▶ Task requirements
Scan the entries below. Return every line that includes "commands".

Records drawn from a dataset

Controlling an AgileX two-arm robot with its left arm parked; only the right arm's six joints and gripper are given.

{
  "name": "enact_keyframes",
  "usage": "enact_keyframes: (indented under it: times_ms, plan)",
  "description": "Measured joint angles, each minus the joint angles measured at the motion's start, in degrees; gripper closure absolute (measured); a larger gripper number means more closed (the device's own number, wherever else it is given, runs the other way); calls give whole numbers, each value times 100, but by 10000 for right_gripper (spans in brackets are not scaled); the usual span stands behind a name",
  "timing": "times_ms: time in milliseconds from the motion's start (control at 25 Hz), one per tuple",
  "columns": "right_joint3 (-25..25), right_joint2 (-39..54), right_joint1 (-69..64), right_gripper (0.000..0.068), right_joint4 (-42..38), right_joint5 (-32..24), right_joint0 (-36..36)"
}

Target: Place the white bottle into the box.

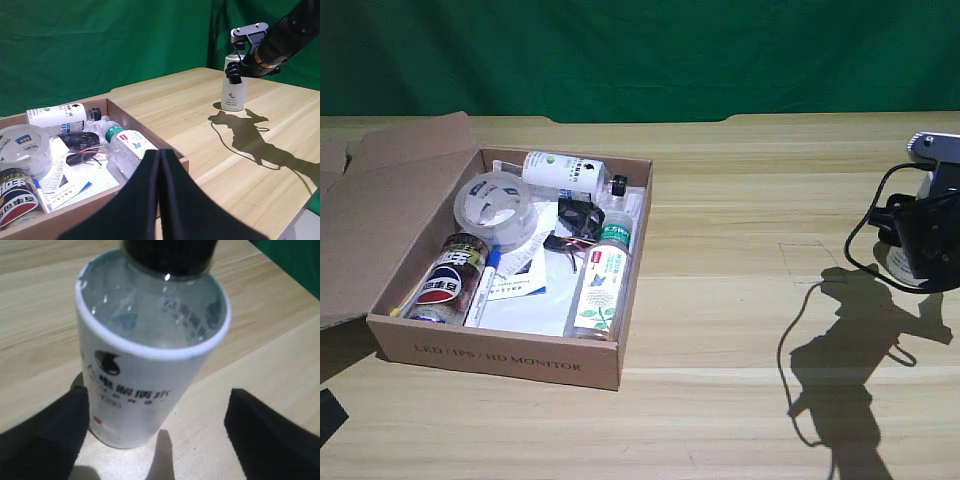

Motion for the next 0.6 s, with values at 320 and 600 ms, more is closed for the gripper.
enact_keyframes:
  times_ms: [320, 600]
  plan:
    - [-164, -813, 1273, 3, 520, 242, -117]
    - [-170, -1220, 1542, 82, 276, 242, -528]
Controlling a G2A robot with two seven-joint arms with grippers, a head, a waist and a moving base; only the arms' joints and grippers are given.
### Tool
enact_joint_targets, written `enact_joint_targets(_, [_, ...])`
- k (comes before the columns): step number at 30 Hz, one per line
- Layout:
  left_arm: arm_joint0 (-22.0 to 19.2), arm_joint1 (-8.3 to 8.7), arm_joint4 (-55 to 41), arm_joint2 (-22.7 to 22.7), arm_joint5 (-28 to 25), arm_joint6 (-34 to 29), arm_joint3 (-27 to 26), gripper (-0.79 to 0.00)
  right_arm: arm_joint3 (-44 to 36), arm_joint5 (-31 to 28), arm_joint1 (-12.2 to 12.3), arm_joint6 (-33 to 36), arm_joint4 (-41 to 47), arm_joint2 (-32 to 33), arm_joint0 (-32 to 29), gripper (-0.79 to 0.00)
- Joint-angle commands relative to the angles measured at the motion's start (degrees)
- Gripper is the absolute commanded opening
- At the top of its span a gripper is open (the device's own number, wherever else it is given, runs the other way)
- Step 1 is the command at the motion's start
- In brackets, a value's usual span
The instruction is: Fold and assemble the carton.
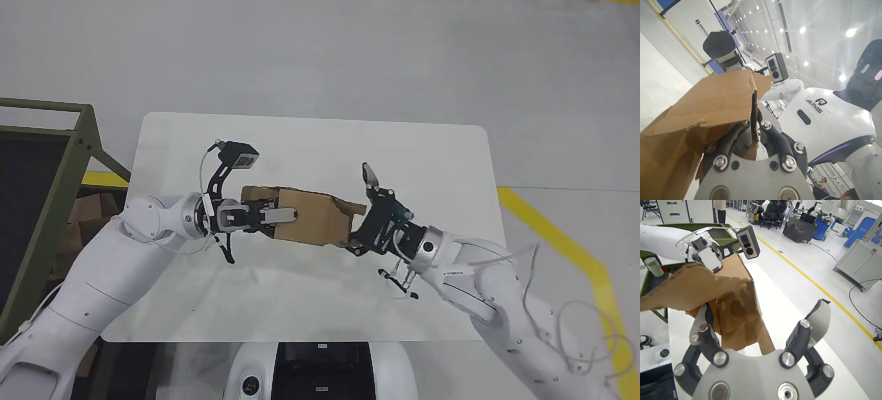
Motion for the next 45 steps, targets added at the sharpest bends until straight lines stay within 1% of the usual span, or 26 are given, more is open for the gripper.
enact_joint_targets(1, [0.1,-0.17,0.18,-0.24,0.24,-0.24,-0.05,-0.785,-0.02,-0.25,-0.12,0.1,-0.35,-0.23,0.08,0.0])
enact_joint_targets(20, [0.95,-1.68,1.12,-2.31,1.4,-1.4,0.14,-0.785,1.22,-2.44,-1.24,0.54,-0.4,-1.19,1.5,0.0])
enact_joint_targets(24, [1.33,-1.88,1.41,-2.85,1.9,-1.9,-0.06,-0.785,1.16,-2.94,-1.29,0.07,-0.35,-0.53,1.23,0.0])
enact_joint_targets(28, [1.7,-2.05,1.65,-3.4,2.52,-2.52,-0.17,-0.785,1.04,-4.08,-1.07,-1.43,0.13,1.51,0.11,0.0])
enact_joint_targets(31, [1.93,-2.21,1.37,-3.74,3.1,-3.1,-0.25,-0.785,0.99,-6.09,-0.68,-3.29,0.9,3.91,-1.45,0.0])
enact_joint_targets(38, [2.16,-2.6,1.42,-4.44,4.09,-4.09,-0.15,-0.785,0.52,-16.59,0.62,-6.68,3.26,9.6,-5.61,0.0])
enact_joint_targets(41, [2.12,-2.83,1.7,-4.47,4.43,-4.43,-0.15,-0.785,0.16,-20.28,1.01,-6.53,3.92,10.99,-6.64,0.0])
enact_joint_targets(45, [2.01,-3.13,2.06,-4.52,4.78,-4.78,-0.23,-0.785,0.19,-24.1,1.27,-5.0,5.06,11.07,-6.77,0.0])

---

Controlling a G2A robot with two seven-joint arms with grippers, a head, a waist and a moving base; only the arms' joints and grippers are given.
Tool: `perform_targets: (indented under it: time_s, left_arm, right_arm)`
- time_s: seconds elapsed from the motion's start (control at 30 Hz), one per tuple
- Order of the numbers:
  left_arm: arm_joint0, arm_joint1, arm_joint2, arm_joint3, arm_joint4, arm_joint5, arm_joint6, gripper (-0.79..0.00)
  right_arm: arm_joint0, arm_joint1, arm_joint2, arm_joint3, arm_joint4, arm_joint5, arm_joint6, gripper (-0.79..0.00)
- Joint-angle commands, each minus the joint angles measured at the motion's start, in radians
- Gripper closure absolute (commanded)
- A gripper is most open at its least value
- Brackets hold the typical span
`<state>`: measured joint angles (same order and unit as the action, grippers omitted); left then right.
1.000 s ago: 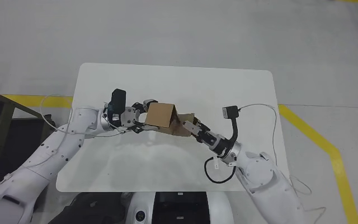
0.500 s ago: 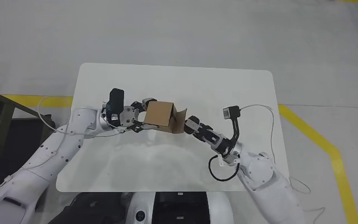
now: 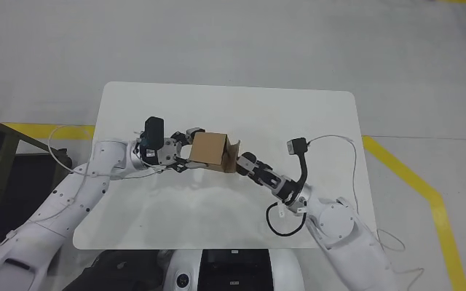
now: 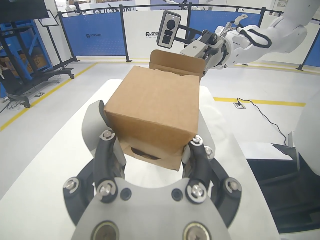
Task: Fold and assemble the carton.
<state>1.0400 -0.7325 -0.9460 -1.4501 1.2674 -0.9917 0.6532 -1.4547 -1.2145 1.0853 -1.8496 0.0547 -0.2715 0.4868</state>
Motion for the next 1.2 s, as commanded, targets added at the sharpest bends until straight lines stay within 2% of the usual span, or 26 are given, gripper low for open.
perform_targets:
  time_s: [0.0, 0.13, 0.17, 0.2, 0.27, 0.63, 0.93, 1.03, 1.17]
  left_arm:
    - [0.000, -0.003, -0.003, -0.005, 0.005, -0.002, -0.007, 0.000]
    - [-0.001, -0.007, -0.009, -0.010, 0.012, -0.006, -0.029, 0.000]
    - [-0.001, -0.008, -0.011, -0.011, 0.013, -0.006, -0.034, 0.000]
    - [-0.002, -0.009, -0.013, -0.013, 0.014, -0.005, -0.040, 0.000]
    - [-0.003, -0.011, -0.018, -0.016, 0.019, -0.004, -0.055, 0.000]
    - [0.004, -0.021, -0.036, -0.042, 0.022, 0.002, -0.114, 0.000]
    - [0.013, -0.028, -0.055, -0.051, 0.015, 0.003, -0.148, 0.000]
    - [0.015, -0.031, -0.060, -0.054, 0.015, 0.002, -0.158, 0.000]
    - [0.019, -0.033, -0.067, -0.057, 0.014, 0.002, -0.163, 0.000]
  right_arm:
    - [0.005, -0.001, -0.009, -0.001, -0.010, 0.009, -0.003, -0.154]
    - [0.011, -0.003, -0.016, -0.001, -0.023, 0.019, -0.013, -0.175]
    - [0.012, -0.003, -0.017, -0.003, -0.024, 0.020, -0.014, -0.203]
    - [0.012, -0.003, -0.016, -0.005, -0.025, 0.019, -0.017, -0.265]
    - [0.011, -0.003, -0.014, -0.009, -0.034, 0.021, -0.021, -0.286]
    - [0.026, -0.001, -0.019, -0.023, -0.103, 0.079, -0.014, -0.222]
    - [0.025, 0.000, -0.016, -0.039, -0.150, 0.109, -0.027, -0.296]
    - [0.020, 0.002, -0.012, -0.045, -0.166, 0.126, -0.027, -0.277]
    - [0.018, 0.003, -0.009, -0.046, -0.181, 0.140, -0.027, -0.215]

▶ Expected output
- Joint-angle commands relative to the angles measured at the motion's start (degrees)
- Joint-angle commands, each minus the joint angles measured at the motion's start, in radians

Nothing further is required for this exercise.